[PROBLEM TO SOLVE] In the listing below, the lines starting at the line with "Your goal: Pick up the" and ending at the line with "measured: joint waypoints" are to be output verbatim. Images stay out of the copy.
== == ==
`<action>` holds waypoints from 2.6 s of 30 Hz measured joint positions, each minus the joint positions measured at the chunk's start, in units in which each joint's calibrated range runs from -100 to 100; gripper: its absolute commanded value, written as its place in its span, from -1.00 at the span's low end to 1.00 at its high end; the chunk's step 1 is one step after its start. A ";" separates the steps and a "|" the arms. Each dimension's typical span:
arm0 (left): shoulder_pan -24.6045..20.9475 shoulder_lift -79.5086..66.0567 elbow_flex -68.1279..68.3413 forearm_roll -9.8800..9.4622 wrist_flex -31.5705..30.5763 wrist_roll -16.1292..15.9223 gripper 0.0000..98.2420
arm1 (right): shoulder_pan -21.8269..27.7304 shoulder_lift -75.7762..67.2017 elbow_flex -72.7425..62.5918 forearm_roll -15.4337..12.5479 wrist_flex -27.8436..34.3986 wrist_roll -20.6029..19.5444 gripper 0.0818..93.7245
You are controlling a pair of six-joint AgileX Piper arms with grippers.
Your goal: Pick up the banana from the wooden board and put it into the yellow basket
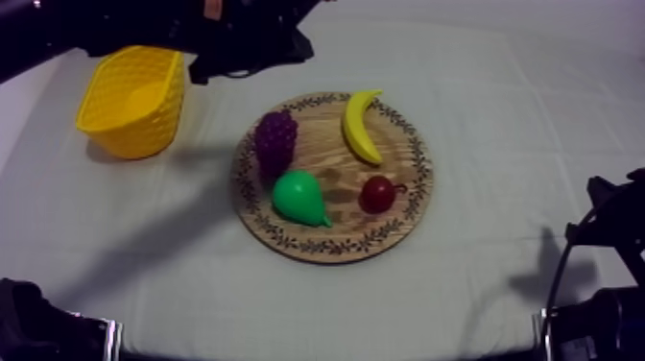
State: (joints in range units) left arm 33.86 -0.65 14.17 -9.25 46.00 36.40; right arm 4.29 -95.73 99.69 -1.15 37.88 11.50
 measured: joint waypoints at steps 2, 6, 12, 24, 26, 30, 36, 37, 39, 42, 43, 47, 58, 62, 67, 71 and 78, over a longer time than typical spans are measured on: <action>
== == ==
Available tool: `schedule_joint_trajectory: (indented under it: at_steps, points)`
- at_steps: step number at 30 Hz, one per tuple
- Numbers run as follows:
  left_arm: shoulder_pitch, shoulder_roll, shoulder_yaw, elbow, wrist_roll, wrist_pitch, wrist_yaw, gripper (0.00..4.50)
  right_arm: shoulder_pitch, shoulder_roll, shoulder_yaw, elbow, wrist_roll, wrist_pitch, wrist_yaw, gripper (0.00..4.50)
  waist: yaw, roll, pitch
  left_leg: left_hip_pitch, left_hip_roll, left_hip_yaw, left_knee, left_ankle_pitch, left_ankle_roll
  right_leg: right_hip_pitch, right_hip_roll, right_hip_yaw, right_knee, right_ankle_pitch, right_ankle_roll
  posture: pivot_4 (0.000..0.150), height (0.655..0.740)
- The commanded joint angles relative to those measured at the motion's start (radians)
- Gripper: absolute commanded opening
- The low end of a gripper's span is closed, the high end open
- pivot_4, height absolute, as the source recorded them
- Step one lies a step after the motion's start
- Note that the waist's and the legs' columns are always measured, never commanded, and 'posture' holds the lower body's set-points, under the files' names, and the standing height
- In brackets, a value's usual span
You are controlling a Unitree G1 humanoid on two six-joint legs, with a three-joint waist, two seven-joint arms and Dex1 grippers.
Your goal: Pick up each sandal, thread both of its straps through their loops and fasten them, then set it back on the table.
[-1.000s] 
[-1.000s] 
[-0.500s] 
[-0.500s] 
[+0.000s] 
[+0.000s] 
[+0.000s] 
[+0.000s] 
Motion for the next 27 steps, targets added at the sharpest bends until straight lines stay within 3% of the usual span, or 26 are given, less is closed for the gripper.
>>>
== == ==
[EXERCISE RESPONSE]
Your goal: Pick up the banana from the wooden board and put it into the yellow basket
State: (joints in range units) left arm 33.86 -0.65 14.17 -9.25 46.00 36.40; right arm 4.29 -95.73 99.69 -1.15 37.88 11.50
 measured: joint waypoints at steps 2, 6, 12, 24, 26, 30, 36, 37, 39, 42, 43, 47, 58, 62, 67, 71 and 78, over a longer time than typical spans are measured on: <action>

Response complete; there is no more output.